Of course I take solace in the fact that not everyone feels this way. My husband doesn't. My family doesn't. Most of the people around me don't. But the people who do are not a small population of dissenters, like I once believed. After all, when those who have been in office, are in office now, or are currently running for office all make public statements that seem to be generally offensive, it leads me to believe they are not alone. They represent a lot of people.

This scares me--quite a bit.

I know the economy is important, but right now, I care more about the issues politicians are trying to toss aside. All of these issues are entangled, and even if they are not important to the men speaking about them, they are important to me. I cannot look beyond the acidic rhetoric and the damaging subtext. I cannot look beyond the progress women have fought to foster for so many years. I cannot wrap my arms around how any of this can be okay.

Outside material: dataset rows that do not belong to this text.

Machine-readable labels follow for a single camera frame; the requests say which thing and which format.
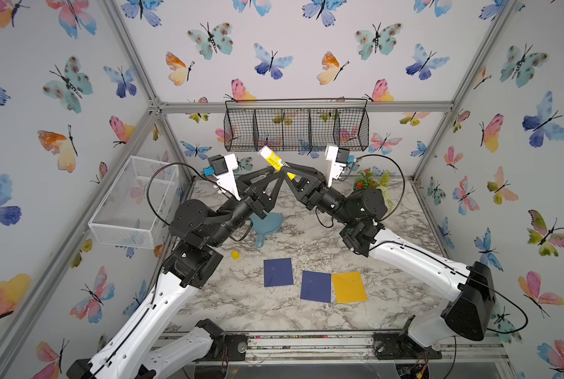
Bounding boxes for teal plastic scoop dish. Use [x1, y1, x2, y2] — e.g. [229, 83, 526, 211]
[250, 213, 283, 249]

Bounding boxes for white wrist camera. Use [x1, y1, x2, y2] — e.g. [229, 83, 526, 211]
[324, 145, 354, 187]
[203, 153, 241, 201]

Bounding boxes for yellow glue stick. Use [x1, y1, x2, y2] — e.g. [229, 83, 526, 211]
[258, 145, 289, 172]

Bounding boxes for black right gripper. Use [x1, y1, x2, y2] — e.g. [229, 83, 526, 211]
[290, 166, 359, 234]

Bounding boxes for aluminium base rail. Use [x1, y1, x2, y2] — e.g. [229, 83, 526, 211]
[167, 331, 508, 366]

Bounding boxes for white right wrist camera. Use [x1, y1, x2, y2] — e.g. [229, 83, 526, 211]
[324, 145, 354, 187]

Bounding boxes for white mesh wall basket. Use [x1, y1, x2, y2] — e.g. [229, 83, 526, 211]
[89, 156, 179, 249]

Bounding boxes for artificial flowers in white pot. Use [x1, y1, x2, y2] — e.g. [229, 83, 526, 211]
[353, 167, 394, 208]

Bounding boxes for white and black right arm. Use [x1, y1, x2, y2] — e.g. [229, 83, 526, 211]
[281, 165, 496, 349]

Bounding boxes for black wire wall basket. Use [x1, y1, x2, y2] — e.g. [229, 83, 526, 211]
[220, 98, 370, 153]

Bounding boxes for yellow envelope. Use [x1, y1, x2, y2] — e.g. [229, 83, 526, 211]
[332, 272, 368, 304]

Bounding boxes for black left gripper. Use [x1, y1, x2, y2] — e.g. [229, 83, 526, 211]
[202, 166, 276, 252]

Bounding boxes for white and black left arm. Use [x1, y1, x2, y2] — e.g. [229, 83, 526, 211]
[67, 167, 290, 378]

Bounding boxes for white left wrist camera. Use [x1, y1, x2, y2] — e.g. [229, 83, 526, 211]
[203, 153, 241, 201]

I know we are desperate and looking for people to blame, but this is absurd. The last time I checked, women do not choose to have intense menstrual cramps, they are not wholly responsible for conception, and they are not flawed, monstrous beings because they are the responsible individuals who stay to raise the children fathers leave behind.

We have problems, yes. We have trends, yes. We have strong beliefs, yes. But it is not okay to wage unsubstantiated attacks on women and tuck those attacks under the safe haven of "preserving religious freedom," or say that statistics support the notion that single moms are to blame for the "ruination" of our country.

Let's stop pointing fingers. Let's stop looking for someone to blame, and let's look for some way to fix what's wrong. Let's get serious about welfare reform. Let's change it; let's make people accountable. Let's find jobs. Let's clean up the streets. Let's stop making it more lucrative to collect welfare checks than it is to earn minimum wage. Let's stop ignoring the fact that poverty (which also includes hunger and issues of safety)--more than tests, more than teachers, more than anything--impacts a child's ability to learn and to succeed in school. Let's figure out how to make a "real" paycheck more attractive than drug trafficking. Let's reincarnate the notion of "the village" and remove the litigation that prevents that village from doing its part to "raise its kids." Let's re-instill manners, and responsibility, and self-discipline, and ethics. Let's empower people to empower themselves.

But more than anything, let's stop finding scapegoats. Let's stop pointing fingers. Let's stop puncturing one another with sharp, vicious swords. Instead, let's work together to stand on top of these rocks, gaze out into this rough, beautiful ocean of life, and find a way to rediscover respect.